Recall that high learning rate allows the optimizer to overcome plateaus. However, this can result in oscillation. The intuition behind momentum is that if successive gradient steps point in different directions, we should cancel off the directions that disagree. Moreover, if successive gradient steps point in similar directions, we should go faster in that direction. Simply adding gradients can result in extreme step size, so exponential averaging using a parameter \(0 \leq \beta < 1\) is used:

\[\begin{split} \begin{aligned} \boldsymbol{\mathsf{m}}^t &= \beta \, \boldsymbol{\mathsf{m}}^{t-1} + (1 - \beta) \, \nabla_{\boldsymbol{\Theta}}\, f(\boldsymbol{\Theta}^{t}) \\ \boldsymbol{\boldsymbol{\Theta}}^{t+1} &= \boldsymbol{\boldsymbol{\Theta}}^{t} - \eta \, \boldsymbol{\mathsf{m}}^{t}. \end{aligned} \end{split}\]

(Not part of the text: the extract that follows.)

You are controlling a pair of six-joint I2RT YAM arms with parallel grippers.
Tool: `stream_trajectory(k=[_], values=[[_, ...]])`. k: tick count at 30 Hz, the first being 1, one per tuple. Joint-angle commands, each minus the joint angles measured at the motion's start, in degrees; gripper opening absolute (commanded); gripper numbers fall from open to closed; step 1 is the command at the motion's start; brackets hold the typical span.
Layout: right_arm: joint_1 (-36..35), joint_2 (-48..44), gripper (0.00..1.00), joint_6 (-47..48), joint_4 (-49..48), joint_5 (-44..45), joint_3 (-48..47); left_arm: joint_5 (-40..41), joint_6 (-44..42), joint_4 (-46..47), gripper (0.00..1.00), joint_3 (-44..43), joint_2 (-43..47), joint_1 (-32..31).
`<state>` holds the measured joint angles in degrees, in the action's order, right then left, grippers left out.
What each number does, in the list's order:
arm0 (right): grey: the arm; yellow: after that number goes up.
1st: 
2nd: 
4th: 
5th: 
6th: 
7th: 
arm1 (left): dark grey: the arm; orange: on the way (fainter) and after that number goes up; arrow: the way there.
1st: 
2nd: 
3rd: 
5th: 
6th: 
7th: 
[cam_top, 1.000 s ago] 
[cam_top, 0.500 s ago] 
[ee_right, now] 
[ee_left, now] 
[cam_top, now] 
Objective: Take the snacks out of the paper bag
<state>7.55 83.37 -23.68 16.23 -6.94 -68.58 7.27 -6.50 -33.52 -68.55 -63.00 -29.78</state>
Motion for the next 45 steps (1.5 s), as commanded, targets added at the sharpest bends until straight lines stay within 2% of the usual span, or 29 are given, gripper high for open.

Note that \(\beta = 0\) is just regular GD. In the following implementation, we add an extra parameter momentum=0.0 to the GD class for \(\beta\). Observe that the optimizer is now stateful: the attribute self.m stores the momentum vector \(\boldsymbol{\mathsf{m}}^t\) above as a dictionary with parameter keys. We will set \(\boldsymbol{\mathsf{m}}^0 = \boldsymbol{0}\) and \(\boldsymbol{\Theta}^1 = \boldsymbol{\Theta}_{\text{init}}.\)

class GD(OptimizerBase):
    def __init__(self, params, lr, momentum=0.0):
        super().__init__(params, lr)
        self.beta = momentum
        self.m = {p: torch.zeros_like(p.data) for p in self.params}

    def update_param(self, p):
        self.m[p] = self.beta * self.m[p] + (1 - self.beta) * p.grad
        p += -self.lr * self.m[p]

../../_images/225c52974ae4978bb27f7cc78cbcd856ff1fc5b02676d5249fb532effa03b384.svg

The optimizer is able to escape in initial plateau due to a high learning rate. Then, it overshoots resulting in delayed decrease in loss. Between roughly 60-80 steps, the optimizer escapes the lower plateau by accumulating small gradients toward the minimum. Finally, it oscillates around the minimum but these eventually die down due to the effect of momentum.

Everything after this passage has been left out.